Fresh Install: You put in the Windows CD, format your HDD and install Windows on a blank drive, loosing your settings and files in the process
 
On my windows install CD at least, there's a third option, to set up windows without formatting. It doesn't do a recovery install (which would have saved me all this trouble). It leaves your hard drive files and structure intact, but replaces windows - settings (registry) and all. Esentially someone hit the wrong button but didn't realize it until he got to the screen where it asks for a master computer name and whatnot. I've had instances in the past where i've formatted and reinstalled and still had certain registry entries load into windows (had to pull the partition and re-format to actually get a clean install) so I'm pretty confident that I can recover most of it. I'll find out for sure in about an hour though! Thanks for taking an interest and offering help. I'll let you know how it turns out.
 
I have done what CPUonNO2 has done at least twice; clean install of XP withOUT formatting the hard drive.

You'll get a whole new install and your old data is in the old windows directory.
 
dudleycpa said:
I have done what CPUonNO2 has done at least twice; clean install of XP withOUT formatting the hard drive.

You'll get a whole new install and your old data is in the old windows directory.
Hmm...you must have different versions of the install than me.

Because I can do a new install, format.

Or, install on top of the previous one, leaving everything exactly the way it was before.
 
It is a clean install with OUT formating the drive. When I did it I changed the default directory to something other than windows (I think I used win01).
 
dudleycpa said:
It is a clean install with OUT formating the drive. When I did it I changed the default directory to something other than windows (I think I used win01).

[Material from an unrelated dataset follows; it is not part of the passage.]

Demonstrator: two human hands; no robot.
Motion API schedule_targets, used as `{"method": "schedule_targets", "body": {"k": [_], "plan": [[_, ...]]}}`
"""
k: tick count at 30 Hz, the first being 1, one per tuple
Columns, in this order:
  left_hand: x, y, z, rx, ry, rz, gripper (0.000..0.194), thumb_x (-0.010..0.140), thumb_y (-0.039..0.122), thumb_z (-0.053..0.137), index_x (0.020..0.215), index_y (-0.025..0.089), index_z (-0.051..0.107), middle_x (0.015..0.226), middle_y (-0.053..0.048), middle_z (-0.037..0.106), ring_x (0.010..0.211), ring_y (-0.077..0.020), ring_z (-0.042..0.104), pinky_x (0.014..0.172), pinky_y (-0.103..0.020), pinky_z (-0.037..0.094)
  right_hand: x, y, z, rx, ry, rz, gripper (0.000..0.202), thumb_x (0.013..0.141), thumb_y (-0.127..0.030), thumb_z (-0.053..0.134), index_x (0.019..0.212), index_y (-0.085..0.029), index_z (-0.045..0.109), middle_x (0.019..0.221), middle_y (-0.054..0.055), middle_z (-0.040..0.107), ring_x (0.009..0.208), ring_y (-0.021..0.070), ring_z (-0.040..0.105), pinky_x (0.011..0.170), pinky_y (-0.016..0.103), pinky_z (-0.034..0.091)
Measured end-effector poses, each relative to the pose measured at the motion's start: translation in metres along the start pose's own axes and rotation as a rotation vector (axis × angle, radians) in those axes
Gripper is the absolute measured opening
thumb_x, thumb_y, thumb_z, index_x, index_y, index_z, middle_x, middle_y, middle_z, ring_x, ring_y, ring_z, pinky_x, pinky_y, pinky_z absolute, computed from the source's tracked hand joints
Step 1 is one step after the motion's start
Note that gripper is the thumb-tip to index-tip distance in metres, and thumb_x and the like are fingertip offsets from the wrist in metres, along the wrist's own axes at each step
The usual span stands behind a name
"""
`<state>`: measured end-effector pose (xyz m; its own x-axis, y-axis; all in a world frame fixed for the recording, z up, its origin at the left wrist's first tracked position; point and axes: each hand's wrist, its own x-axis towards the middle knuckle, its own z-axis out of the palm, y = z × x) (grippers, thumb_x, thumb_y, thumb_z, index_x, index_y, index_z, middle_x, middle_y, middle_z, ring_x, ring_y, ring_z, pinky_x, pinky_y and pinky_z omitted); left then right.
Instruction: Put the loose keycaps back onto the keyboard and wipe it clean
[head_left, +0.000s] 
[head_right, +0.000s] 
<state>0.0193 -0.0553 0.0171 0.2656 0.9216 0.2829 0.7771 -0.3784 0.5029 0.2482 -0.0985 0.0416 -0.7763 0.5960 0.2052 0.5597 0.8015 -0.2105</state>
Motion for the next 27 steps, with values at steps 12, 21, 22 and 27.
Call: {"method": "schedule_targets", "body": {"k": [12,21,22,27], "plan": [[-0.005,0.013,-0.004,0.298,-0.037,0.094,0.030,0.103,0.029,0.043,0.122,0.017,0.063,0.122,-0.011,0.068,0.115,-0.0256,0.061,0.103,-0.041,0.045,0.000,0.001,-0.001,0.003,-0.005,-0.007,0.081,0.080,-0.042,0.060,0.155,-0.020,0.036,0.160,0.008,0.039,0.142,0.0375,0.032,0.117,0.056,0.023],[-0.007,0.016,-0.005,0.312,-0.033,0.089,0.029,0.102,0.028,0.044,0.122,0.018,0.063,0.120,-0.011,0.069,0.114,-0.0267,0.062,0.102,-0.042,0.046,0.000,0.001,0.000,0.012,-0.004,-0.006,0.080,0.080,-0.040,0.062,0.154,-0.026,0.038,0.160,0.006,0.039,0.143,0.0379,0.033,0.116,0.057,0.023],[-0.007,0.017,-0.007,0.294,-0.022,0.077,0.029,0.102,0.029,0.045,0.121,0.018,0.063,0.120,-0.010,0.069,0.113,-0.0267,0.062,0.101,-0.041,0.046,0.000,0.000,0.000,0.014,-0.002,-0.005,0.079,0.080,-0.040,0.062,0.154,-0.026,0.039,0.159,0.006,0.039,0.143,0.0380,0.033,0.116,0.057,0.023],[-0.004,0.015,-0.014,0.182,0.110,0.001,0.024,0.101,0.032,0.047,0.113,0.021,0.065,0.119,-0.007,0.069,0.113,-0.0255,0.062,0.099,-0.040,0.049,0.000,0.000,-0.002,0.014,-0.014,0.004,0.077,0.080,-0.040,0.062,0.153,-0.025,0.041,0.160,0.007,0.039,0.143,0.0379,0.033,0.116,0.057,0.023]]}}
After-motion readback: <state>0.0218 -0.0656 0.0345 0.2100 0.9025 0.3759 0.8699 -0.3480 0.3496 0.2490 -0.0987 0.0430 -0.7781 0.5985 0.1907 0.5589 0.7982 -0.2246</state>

Hmm, never checked what it did the windows directory, I reformatted clean a few days after.
 
I realize i'm nearly a week late with the "what happened" portion of my story, but here's what happened: I installed the drive as a slave on another machine, used recovery software to recover all the files, and re-loaded those files onto the original OS drive. At boot up i got a whole mess of errors due to corrupt registry files in the system32 directory. So my best guess is either the registry was corrupt before the reinstall, or was corrupted during the recovery. Either way I couldn't get it to boot, and a windows repair install didn't do anything to fix it. So I ended up doing a clean install after a format, re-creating the user account, re-installing the programs that were in the program files directory, and copying over all the personal data (my docs, etc...). Then as if to smite me for messing around in the first place, the system crashed again and failed all the seatools tests it had previously passed. So after a new drive and another fresh isntall, it's on it's way out the door.